• Task goal: Starting at the line that has "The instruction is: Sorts" and stopping after the line that has "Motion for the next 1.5", reproduce the listing below exactly; omit everything else.

(Task material Opens)

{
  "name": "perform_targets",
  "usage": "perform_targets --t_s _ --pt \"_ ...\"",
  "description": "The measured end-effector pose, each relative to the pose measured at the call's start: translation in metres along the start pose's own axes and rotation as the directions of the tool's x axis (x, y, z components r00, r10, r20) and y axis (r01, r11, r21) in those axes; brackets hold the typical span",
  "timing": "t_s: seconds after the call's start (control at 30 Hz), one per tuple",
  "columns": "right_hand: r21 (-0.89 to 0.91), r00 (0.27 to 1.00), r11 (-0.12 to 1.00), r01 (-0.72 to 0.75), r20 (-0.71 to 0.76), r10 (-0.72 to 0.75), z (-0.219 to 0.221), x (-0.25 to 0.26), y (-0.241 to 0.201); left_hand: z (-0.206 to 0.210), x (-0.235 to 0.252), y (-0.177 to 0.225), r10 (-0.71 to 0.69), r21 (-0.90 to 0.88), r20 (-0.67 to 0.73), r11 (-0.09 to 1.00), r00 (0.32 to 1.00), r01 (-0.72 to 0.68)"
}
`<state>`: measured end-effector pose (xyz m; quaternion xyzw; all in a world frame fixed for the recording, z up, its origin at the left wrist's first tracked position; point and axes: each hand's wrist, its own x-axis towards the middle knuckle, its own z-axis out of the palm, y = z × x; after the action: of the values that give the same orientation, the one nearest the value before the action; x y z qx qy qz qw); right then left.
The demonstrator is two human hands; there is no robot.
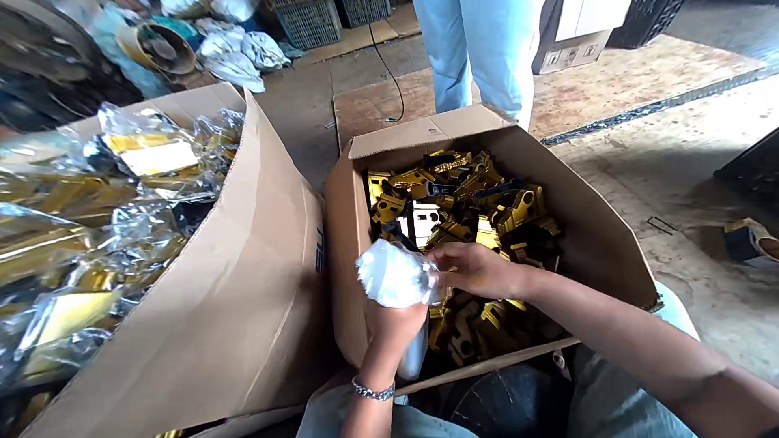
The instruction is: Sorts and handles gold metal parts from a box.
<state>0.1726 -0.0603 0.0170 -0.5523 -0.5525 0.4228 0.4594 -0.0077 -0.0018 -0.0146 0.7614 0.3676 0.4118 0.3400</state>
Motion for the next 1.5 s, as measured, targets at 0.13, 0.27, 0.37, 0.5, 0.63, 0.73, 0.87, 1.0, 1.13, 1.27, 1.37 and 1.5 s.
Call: perform_targets --t_s 0.13,0.27,0.37,0.5,0.63,0.73,0.87,1.0,1.13,1.27,1.37,1.5 --pt "0.006 0.997 1.000 -0.026 -0.067 0.026 -0.002 0.004 0.015 0.003 0.000 0.003 -0.104 -0.336 0.209 0.926 0.972 0.171" --pt "0.123 0.995 0.990 -0.075 -0.049 0.082 -0.002 -0.004 0.020 0.003 0.009 0.018 -0.246 -0.578 0.371 0.694 0.896 0.430" --pt "0.247 0.991 0.962 -0.114 0.098 0.092 -0.012 -0.007 0.017 0.003 0.019 0.010 -0.299 -0.467 0.177 0.813 0.938 0.347" --pt "0.220 0.996 0.973 -0.074 -0.039 0.084 -0.013 -0.006 0.017 -0.008 0.036 -0.031 -0.152 -0.074 -0.173 0.987 0.973 0.141" --pt "0.195 0.996 0.980 0.030 -0.090 -0.013 -0.005 -0.005 0.025 0.001 0.018 -0.004 -0.231 -0.543 0.250 0.770 0.940 0.333" --pt "0.027 0.987 0.991 0.133 0.092 -0.135 -0.005 -0.007 0.023 0.018 0.010 0.009 -0.195 -0.582 0.448 0.677 0.872 0.451" --pt "-0.134 0.982 0.983 0.126 -0.121 -0.143 -0.058 -0.028 0.017 0.009 0.021 -0.010 -0.195 -0.444 0.196 0.856 0.961 0.264" --pt "-0.576 0.949 0.754 -0.316 -0.187 0.255 -0.102 -0.065 0.024 0.000 0.022 -0.014 -0.212 -0.235 -0.005 0.950 0.977 0.204" --pt "-0.778 0.635 0.423 -0.465 0.039 0.771 -0.062 -0.072 0.065 0.007 0.021 -0.012 -0.245 -0.320 -0.013 0.920 0.970 0.228" --pt "-0.810 0.588 0.356 -0.466 0.017 0.809 -0.043 -0.060 0.069 0.013 0.018 -0.016 -0.151 -0.318 -0.057 0.940 0.987 0.126" --pt "-0.655 0.698 0.528 -0.541 0.000 0.716 -0.050 -0.072 0.077 0.012 0.015 -0.011 -0.163 -0.296 -0.066 0.945 0.985 0.136" --pt "0.127 0.808 0.841 -0.526 -0.234 0.541 -0.059 -0.098 0.041 0.009 0.011 -0.005 -0.126 -0.222 -0.102 0.970 0.987 0.101"
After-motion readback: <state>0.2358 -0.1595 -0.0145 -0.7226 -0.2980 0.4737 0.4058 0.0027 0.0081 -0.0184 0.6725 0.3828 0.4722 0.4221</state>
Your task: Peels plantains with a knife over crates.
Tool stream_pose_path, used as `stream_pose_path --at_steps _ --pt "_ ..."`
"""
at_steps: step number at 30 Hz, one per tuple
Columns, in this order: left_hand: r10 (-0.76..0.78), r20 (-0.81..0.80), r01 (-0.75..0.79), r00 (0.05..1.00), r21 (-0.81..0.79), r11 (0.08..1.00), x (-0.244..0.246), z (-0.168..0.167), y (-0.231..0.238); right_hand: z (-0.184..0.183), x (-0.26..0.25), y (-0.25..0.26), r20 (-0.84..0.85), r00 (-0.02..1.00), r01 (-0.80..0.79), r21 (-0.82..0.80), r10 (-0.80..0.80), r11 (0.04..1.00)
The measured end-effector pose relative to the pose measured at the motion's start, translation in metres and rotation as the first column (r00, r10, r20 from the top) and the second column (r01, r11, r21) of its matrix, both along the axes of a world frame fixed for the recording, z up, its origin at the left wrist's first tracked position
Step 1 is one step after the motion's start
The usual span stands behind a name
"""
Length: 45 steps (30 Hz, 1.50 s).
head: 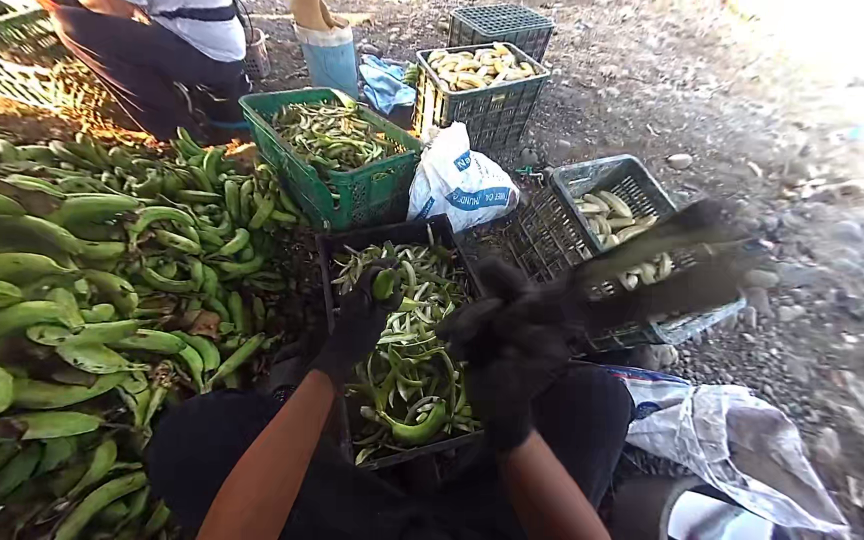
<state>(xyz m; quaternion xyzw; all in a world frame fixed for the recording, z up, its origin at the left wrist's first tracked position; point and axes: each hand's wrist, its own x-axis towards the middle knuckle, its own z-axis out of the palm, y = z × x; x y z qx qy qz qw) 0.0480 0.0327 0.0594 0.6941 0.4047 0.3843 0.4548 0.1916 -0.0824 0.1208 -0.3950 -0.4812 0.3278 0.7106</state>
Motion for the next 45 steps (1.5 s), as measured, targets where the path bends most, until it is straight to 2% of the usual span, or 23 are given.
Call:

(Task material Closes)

• Completed exercise:
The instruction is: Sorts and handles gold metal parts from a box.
<state>0.1726 -0.0603 0.0170 -0.5523 -0.5525 0.4228 0.4594 -0.0077 -0.0018 -0.0146 0.7614 0.3676 0.4118 0.3400</state>
Motion for the next 1.5 s, as measured, targets at 0.13, 0.27, 0.37, 0.5, 0.63, 0.73, 0.87, 1.0, 1.13, 1.27, 1.37 and 1.5 s.

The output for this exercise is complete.